- _Records from a collection_

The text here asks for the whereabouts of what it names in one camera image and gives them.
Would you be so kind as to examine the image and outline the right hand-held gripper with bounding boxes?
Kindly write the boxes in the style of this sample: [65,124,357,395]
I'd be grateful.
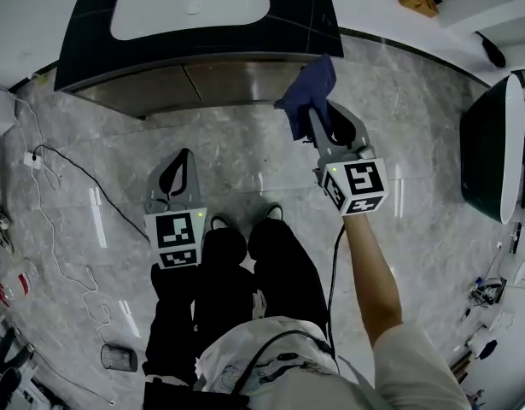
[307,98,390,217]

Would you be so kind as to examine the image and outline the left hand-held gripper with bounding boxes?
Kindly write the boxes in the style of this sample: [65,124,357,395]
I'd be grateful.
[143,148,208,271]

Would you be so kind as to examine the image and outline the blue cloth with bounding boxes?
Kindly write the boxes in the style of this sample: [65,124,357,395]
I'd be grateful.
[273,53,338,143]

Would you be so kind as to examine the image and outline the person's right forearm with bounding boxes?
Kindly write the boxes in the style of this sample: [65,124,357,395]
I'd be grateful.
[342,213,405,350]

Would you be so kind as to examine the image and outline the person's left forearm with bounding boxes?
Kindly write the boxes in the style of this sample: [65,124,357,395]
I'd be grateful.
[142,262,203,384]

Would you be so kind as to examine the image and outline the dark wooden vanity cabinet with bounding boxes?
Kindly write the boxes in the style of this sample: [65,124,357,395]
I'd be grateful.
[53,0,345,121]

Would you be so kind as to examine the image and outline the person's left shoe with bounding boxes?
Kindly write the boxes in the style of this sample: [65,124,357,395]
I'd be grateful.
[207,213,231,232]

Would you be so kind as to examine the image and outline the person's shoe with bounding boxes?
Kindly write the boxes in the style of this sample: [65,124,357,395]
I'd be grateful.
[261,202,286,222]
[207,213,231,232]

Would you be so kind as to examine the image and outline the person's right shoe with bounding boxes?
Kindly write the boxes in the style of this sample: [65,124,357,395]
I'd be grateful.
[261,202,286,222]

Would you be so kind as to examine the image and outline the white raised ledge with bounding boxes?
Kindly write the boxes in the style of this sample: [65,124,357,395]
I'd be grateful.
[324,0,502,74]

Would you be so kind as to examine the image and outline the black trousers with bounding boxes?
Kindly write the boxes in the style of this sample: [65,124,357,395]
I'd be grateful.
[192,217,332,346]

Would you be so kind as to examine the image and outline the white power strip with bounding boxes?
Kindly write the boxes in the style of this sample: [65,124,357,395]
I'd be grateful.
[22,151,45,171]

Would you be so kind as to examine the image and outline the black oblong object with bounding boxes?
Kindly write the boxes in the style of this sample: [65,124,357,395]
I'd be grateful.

---

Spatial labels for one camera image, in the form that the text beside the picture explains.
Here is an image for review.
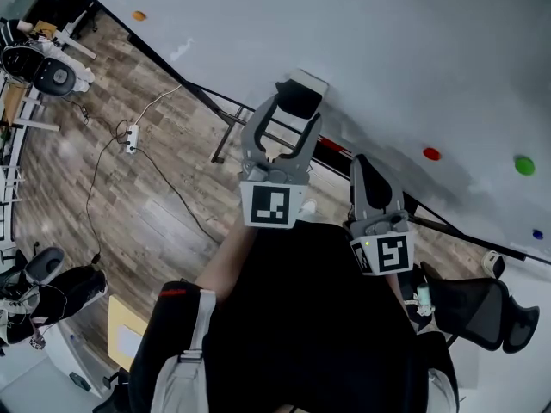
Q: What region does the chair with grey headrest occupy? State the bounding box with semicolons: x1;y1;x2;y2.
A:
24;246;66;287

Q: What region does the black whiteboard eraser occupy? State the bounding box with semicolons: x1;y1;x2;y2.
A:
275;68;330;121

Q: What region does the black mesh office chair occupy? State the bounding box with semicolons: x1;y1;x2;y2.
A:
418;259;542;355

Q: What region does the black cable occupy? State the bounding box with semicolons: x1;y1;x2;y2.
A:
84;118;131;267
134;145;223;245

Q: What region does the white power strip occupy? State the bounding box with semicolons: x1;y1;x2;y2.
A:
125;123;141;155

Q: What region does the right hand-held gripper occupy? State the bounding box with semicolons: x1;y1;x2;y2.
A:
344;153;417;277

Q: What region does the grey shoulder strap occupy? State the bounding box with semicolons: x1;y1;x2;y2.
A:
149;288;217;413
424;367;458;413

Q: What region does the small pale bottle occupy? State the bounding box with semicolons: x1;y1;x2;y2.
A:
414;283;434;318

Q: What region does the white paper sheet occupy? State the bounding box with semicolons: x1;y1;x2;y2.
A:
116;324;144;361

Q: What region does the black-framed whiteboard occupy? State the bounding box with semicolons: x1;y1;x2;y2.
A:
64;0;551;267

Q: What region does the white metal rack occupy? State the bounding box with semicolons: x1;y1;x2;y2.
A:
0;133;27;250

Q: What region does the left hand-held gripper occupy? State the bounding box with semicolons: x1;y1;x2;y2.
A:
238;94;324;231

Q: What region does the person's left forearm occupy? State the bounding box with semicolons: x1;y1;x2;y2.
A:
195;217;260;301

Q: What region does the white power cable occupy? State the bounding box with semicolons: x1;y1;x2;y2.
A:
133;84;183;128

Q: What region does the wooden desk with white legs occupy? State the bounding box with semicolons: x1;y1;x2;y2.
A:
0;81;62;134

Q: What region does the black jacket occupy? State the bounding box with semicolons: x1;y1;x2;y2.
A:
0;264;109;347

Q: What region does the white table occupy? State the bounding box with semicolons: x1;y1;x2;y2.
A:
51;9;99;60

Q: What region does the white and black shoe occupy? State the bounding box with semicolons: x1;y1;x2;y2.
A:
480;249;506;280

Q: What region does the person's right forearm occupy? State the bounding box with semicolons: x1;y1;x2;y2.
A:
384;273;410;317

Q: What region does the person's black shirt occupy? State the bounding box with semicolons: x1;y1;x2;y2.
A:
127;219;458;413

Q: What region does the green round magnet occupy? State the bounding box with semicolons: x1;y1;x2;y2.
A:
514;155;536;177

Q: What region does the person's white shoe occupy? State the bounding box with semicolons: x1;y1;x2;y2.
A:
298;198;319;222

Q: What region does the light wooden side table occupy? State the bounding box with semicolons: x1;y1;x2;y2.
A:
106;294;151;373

---

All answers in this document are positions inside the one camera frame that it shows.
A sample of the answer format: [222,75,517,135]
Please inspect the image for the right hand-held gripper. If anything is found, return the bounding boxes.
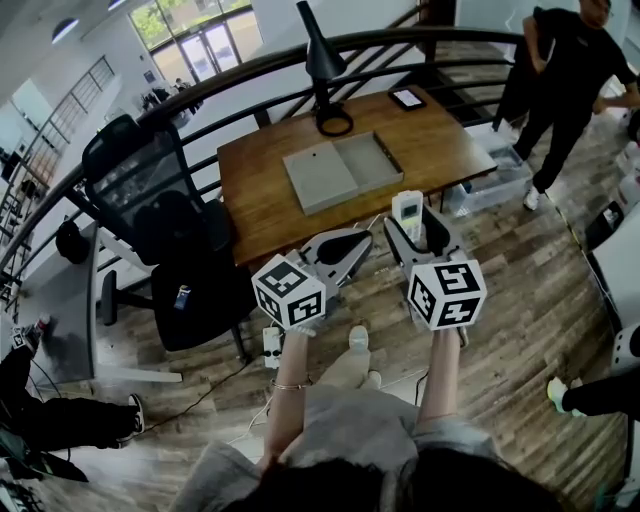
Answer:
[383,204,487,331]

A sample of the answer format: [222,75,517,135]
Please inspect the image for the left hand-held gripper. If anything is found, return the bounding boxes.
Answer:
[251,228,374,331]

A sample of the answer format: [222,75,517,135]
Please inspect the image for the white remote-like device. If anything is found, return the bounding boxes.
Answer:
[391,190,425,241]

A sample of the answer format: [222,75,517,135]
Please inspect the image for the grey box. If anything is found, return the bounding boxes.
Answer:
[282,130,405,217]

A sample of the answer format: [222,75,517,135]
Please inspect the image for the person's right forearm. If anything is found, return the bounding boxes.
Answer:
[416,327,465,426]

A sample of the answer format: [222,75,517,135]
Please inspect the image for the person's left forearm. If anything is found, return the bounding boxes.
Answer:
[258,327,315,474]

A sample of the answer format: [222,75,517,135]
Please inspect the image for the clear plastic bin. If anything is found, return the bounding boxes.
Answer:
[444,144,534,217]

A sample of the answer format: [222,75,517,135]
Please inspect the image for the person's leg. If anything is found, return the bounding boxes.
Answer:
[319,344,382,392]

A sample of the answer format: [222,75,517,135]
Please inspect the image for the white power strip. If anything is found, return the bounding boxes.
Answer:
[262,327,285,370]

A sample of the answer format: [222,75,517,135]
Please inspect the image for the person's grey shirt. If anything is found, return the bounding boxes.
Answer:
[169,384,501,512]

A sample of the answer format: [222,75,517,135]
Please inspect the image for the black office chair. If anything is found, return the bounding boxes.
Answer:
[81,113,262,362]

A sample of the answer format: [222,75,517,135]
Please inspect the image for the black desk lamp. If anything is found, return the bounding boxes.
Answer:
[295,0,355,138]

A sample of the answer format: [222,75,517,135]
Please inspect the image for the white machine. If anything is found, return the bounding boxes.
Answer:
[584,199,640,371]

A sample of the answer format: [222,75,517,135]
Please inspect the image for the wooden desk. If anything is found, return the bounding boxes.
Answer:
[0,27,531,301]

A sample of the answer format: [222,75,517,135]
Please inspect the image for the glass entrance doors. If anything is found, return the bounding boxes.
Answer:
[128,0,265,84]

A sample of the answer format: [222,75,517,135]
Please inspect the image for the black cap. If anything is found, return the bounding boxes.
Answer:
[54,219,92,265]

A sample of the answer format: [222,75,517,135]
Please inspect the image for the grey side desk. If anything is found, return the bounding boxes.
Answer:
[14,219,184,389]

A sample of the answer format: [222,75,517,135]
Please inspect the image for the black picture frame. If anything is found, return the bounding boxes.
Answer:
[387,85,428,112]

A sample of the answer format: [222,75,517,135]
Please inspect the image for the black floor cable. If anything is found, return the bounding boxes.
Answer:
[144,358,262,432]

- _What to do_
Search the data for "strip". Copy each line that has it.

- _Solution to this exercise_
Would you be so kind as to examine the image and outline the white power strip with bounding boxes?
Q: What region does the white power strip occupy? State the bounding box with semicolons: x1;y1;x2;y2.
Please inspect the image for the white power strip. If anything is found, return the bounding boxes.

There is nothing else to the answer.